WASHINGTON — Despite outlining a detailed agenda on his website, President-elect Joe Biden's campaign often focused less on policies than his temperament and character, seeking to make the election a referendum on President Donald Trump's four years in office.
Now that Biden has begun announcing Cabinet appointments before taking office Jan. 20, attention is turning to how he will govern. A review of Biden's speeches, campaign website and interviews suggests that his administration's priorities are a mix of rolling back Trump administration actions, expanding on President Barack Obama's initiatives and advocating for such progressive policies as criminal justice reform and investing in green jobs.
In that regard, Biden's platform embodies the same broad, compromise-driven coalition that won him the White House.
On the coronavirus, Biden has repeatedly said he will give priority to advice from public health experts and let them drive America's pandemic response.
Unlike Trump, Biden has been a vocal advocate for broader use of face masks to reduce the spread of infection, a position broadly backed by public health officials.

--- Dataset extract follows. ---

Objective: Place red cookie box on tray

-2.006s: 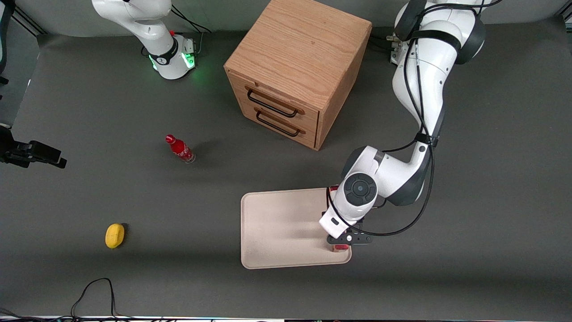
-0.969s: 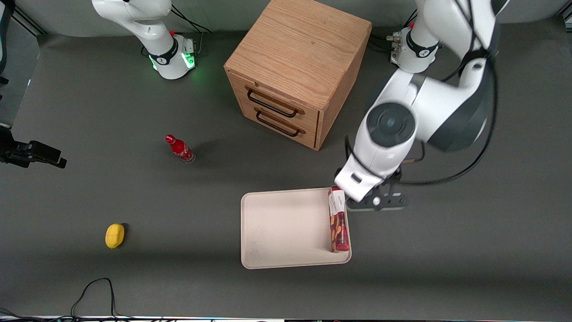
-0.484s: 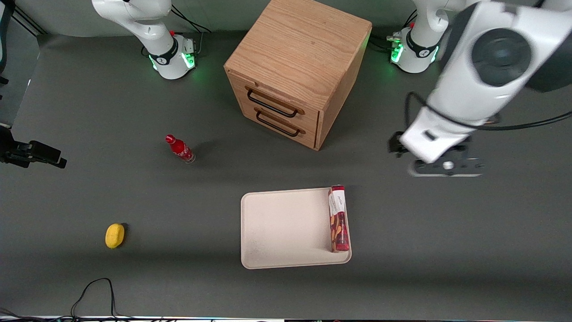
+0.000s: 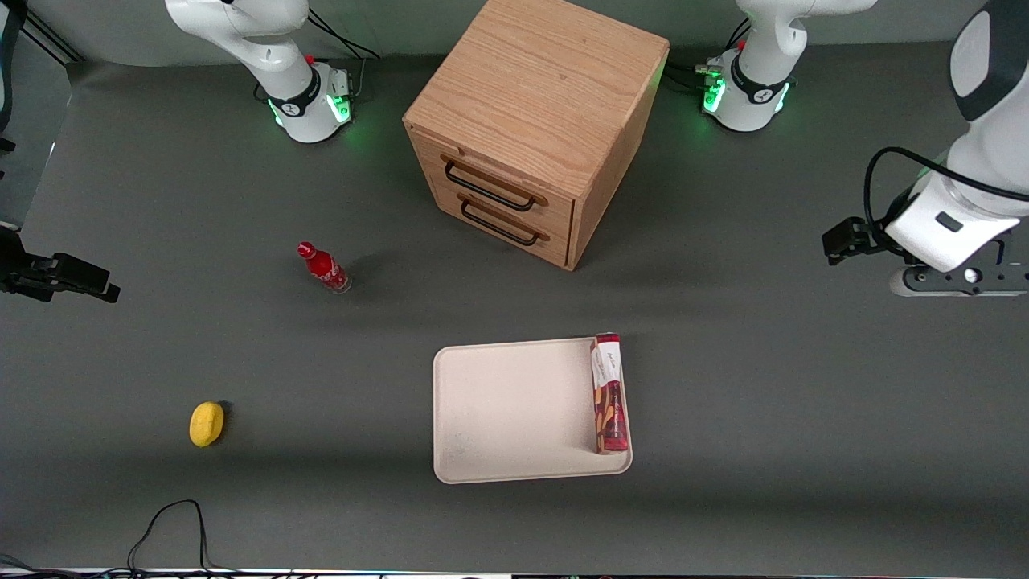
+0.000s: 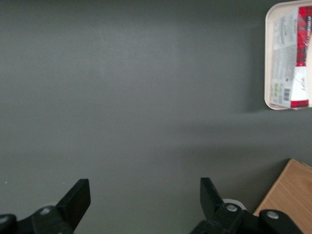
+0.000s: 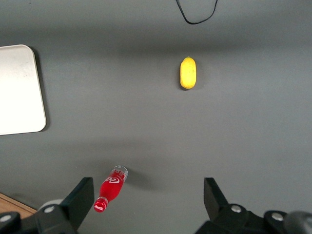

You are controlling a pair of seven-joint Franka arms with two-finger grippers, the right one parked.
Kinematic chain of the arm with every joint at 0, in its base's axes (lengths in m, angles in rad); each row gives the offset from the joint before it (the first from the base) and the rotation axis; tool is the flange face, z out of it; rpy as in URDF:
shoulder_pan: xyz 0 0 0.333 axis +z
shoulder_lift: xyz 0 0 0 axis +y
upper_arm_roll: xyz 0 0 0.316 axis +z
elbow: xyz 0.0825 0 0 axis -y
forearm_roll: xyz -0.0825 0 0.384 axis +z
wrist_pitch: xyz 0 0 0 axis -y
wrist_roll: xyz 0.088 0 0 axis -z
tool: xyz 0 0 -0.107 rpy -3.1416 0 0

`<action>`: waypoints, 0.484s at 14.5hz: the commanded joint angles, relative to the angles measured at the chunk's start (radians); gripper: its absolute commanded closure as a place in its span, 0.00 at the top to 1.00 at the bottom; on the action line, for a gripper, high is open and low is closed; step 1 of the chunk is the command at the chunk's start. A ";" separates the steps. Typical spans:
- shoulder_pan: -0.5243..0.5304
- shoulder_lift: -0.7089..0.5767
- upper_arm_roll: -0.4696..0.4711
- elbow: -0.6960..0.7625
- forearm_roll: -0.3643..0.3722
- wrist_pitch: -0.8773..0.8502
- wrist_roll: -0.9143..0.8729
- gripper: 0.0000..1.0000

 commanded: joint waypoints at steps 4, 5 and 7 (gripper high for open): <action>0.022 -0.035 0.056 -0.070 -0.036 0.095 0.022 1.00; -0.007 -0.035 0.088 -0.064 -0.057 0.098 0.024 1.00; -0.021 -0.034 0.111 -0.053 -0.059 0.085 0.025 1.00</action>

During the speech in which he introduced Sen. Kamala Harris as his running mate, he pledged that his administration would offer "a comprehensive plan to meet the challenge of COVID-19 and turn the corner on this pandemic." Among the elements he cited were "masking; clear, science-based guidance; dramatically scaling up testing" and "giving states and local governments the resources they need to open schools and businesses safely."
He has also said that "scientists and public health experts should decide on (the) safety and efficacy" of any vaccine. "The White House should not weigh in on these matters or push the FDA to provide emergency authorizations prematurely," he said in a statement in late July.
Elsewhere, Biden pledged emergency housing support for tenants threatened with eviction during the pandemic.
More recently, he has urged Congress to provide economic relief and public health funding, and for Trump to coordinate with his incoming officials on a vaccine distribution plan, warning that "more people may die if we don't coordinate."